Messages of hate found in South Philadelphia

Ugly messages of hate directed right at police were found in South Philadelphia. One image depicted a communist symbol while another had a repulsive anti-police message.

Crews spent the day cleaning up the mess as police try to figure out who's behind the graffiti.

Nouha Baki was so angry by the ugly messages of hate she took FOX 29 on a tour of where it had been scrawled.

"I suspect they area not from this area--not from here--this is a good area," she told FOX 29.

City crews were at the corner of Bouvier and West Passyunk this morning to wash the offending graffiti away, but these cell phone images show an anti-cop message:

"Kill a cop save a life" one message said.

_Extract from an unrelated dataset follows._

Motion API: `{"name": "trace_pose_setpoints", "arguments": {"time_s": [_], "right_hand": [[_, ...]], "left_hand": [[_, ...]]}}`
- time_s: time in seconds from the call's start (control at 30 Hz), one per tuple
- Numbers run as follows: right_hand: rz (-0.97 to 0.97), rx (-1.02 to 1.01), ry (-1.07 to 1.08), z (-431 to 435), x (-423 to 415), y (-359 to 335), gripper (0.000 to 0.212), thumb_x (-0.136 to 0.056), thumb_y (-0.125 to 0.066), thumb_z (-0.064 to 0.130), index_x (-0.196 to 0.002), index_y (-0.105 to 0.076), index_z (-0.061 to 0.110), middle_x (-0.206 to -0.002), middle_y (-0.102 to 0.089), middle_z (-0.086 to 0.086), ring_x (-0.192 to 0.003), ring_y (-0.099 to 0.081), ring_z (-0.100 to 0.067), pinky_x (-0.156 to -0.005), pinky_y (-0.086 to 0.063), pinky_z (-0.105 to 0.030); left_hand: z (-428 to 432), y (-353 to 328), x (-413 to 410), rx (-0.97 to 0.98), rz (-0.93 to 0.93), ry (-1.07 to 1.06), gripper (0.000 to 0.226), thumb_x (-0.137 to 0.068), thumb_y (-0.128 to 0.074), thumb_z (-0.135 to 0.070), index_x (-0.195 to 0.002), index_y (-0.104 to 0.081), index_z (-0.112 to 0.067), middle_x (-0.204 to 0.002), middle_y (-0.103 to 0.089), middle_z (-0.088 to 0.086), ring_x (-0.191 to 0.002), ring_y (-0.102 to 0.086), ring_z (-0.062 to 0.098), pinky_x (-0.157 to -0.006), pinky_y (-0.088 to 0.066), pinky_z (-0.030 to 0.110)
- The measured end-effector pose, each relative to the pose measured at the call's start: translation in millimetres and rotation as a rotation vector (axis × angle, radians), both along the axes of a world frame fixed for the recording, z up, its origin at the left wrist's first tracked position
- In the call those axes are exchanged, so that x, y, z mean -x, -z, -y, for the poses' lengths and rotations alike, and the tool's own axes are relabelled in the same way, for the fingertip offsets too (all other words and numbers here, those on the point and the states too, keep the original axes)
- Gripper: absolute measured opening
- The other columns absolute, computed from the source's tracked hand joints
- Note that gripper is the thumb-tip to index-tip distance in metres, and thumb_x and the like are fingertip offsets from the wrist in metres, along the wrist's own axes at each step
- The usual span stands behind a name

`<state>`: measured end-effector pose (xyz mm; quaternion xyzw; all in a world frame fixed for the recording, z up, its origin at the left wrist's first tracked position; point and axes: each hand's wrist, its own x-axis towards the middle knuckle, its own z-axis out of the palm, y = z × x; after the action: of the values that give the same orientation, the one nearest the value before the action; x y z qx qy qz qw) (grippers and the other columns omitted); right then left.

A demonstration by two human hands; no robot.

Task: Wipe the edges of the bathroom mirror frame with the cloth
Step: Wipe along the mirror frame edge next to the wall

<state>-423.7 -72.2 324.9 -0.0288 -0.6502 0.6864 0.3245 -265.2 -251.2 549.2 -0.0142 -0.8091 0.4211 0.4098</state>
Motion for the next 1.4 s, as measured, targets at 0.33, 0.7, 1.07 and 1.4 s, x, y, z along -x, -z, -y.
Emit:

With what's thought to be a hammer and sickle--a symbol of Communism--nearby.

The vandals used a stencil left behind to hit walls, doors and sidewalks.

"At about 5:30 this morning neighbors in the 2100 block of South Bouvier and the 1700 block of West Passyunk found spray painting on their property and their pavement," Philadelphia Police Captain Sekou Kinebrew said.

Residents of this South Philly community--with an old world feel--gathered to talk and watch police work the blocks searching for security video and clues. Many of the cameras along in the neighborhood are here for show, but not at K.J's Auto Sales. Police piled into the small sales office and left with video equipment.

Symbols of anarchy and unrest have appeared recently in the city.

South Detectives are working the case, but the Department Homeland Security investigators are here as well focused on the anti-police message.